We are of the opinion that the Commission was fully justified in finding that the maintenance of the agency at Myrtle was economically infeasible, wasteful, and that there was no public necessity for such station.

Neither the proceedings nor the hearing conducted by the Commission in the present case involved an issue as to whether or not the maintenance of any particular station was economically infeasible or wasteful, or whether there was public need for such station, within the meaning of the Court’s language in the Village of Myrtle case. In Village of Myrtle, this Court said:

We are, therefore, of the opinion that the Commission had jurisdiction to hear the railroad’s petition and decide the issue (abandonment of the station) presented.

In proceedings presenting the issue, the Commission will have jurisdiction to decide whether, as to any particular station, maintenance of the depot and a full time depot agent is economically feasible or demanded by public necessity. In the present case, however, neither the public need nor the economic feasibility of operating any particular station was at issue before the Commission. We agree with the circuit judge that the portion of the Commission’s order requiring maintenance of a full time depot agent at every station where the “volume of business is such that the services of a full time agent” are necessary during normal working hours, is without effect and leaves the case of each particular station in the same status as it was before the order was entered.

Finally, on cross-appeal, Illinois Central challenges that part of the decree affirming the Commission’s requirement of a full time depot agent at Hernando. As to this, the circuit judge, in his opinion, adverted to a former appeal to his court by Illinois Central, in a different case, styled “Illinois Central v. Town of Hernando”, *430No. 19,000 on the docket. In that case, Illinois Central had appealed from an order entered by the Public Service Commission, and the circuit judge recalled that he had reversed, and had remanded the case to the Commission for its determination of the factual question involved, which was that of “profit and loss” in the operation of the depot at Hernando. This former case, said the circuit judge, remained upon the Commission’s docket and had not been decided. We think the circuit judge erred in making an exception of the Town of Hernando, and in requiring that a full time depot agent be maintained there. The earlier case, involving the issue as to whether maintenance of the Hernando depot and full time agent was economically feasible or brought about a loss so that it might be abandoned under the rule in Village of Myrtle, supra, was according to the circuit judge, a pending matter upon the docket of the Public Service Commission to which it had been remanded for the determination of this factual question. It was no longer before the circuit judge.

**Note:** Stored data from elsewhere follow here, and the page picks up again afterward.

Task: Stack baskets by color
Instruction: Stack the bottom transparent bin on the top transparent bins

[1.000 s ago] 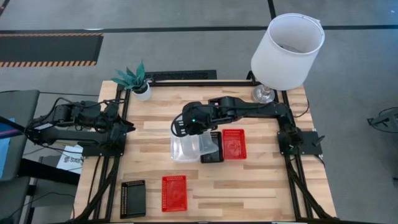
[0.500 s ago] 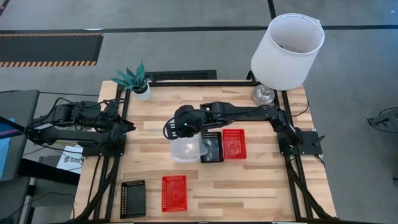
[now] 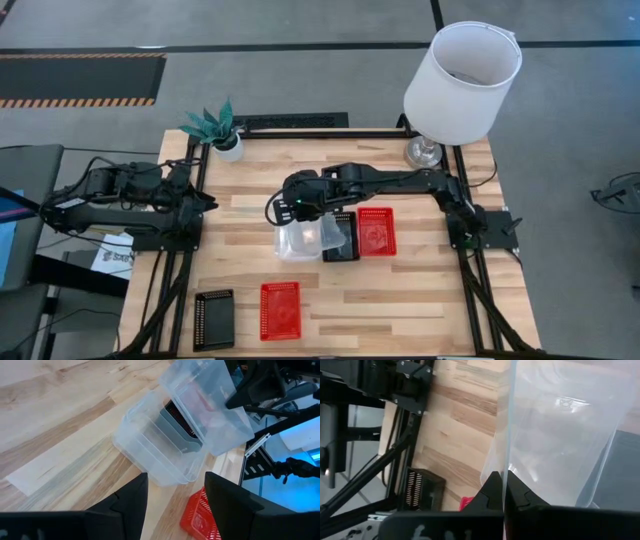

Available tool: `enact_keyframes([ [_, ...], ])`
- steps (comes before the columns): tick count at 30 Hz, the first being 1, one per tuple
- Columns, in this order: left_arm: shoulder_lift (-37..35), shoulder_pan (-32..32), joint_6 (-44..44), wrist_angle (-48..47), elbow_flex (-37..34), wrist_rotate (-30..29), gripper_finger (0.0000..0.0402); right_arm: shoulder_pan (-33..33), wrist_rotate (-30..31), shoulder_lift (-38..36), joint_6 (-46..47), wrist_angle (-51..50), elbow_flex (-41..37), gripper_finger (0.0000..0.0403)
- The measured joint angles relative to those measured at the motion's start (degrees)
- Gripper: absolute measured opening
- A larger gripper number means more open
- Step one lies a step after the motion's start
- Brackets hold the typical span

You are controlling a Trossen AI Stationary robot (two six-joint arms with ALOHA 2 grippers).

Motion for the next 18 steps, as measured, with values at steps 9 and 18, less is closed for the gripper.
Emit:
enact_keyframes([
  [9, 0.0, 0.0, 0.0, 0.0, 0.0, -0.18, 0.0183, -0.04, 0.38, 1.61, -0.04, 0.66, 0.09, 0.0],
  [18, 0.0, 0.0, 0.01, 0.0, 0.0, -0.79, 0.0183, 0.01, 0.75, 1.95, -0.02, 0.01, -0.04, 0.0],
])
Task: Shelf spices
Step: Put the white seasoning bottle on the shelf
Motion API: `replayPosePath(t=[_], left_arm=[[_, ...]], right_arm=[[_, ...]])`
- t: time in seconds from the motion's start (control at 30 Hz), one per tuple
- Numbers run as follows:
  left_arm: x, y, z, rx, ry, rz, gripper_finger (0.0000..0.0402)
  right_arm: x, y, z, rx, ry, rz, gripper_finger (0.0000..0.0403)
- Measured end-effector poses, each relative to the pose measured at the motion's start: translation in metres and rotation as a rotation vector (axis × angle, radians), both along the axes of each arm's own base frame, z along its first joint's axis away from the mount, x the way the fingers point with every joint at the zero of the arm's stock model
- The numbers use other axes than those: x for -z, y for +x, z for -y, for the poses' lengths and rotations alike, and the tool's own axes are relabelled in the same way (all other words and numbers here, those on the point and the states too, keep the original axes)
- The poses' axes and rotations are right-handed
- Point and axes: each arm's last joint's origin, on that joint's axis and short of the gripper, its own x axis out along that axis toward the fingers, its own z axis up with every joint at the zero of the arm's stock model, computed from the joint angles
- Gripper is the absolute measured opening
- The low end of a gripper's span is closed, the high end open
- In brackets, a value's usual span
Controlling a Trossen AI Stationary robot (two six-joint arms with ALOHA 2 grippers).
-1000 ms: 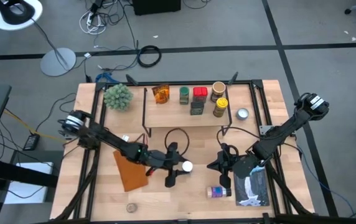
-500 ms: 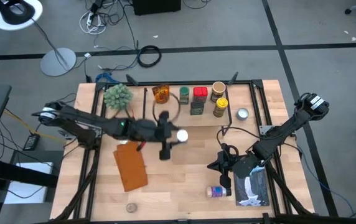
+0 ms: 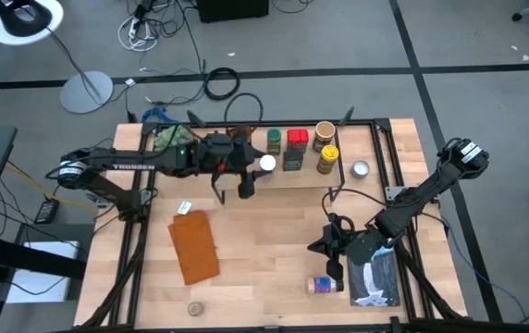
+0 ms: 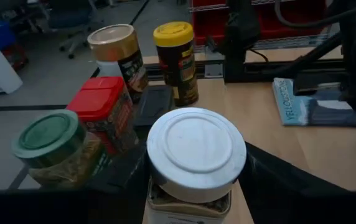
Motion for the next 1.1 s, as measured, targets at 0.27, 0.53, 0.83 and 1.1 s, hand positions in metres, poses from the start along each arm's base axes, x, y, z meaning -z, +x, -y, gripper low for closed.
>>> replayPosePath(t=[0.27, 0.53, 0.83, 1.1], left_arm=[[0.011, 0.003, -0.026, 0.020, -0.043, -0.029, 0.0212], [0.013, 0.002, -0.039, 0.022, -0.059, -0.023, 0.0212], [0.015, 0.001, -0.041, 0.013, -0.065, -0.021, 0.0213], [0.015, 0.001, -0.041, 0.004, -0.090, -0.018, 0.0214]], right_arm=[[0.000, 0.000, 0.000, 0.006, 0.009, 0.001, 0.0003], [0.000, 0.000, 0.000, 0.005, 0.009, 0.000, 0.0001], [0.000, 0.000, 0.000, 0.004, 0.009, 0.000, 0.0002], [0.000, 0.000, 0.000, 0.004, 0.009, 0.000, 0.0003]])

In Illinois Central Railroad Company v. Town of Goodman, 252 Miss. 297, 173 So.2d 116 (1965) the Court held:

It is well established by decisions of this Court and by decisions of the United States Supreme Court that a common carrier cannot be compelled to carry on its business or a branch thereof at a substantial loss.

On direct appeal the decree of the circuit court will be affirmed in all respects except as to the requirement of a full time depot agent at Hernando. As to that provision, on cross-appeal, those provisions of the decree requiring Illinois Central Railroad Company to maintain a full time depot agent at the station in the Town of Her-nando are reversed and set aside, without prejudice, however, to the rights of the parties in the case of Illinois Central Railroad Company v. Town of Hernando, No. 19,000, now pending before the Public Service Commission.

Affirmed in part and reversed in part.

GILLESPIE, P. J., and PATTERSON, INZER and ROBERTSON, JJ., concur.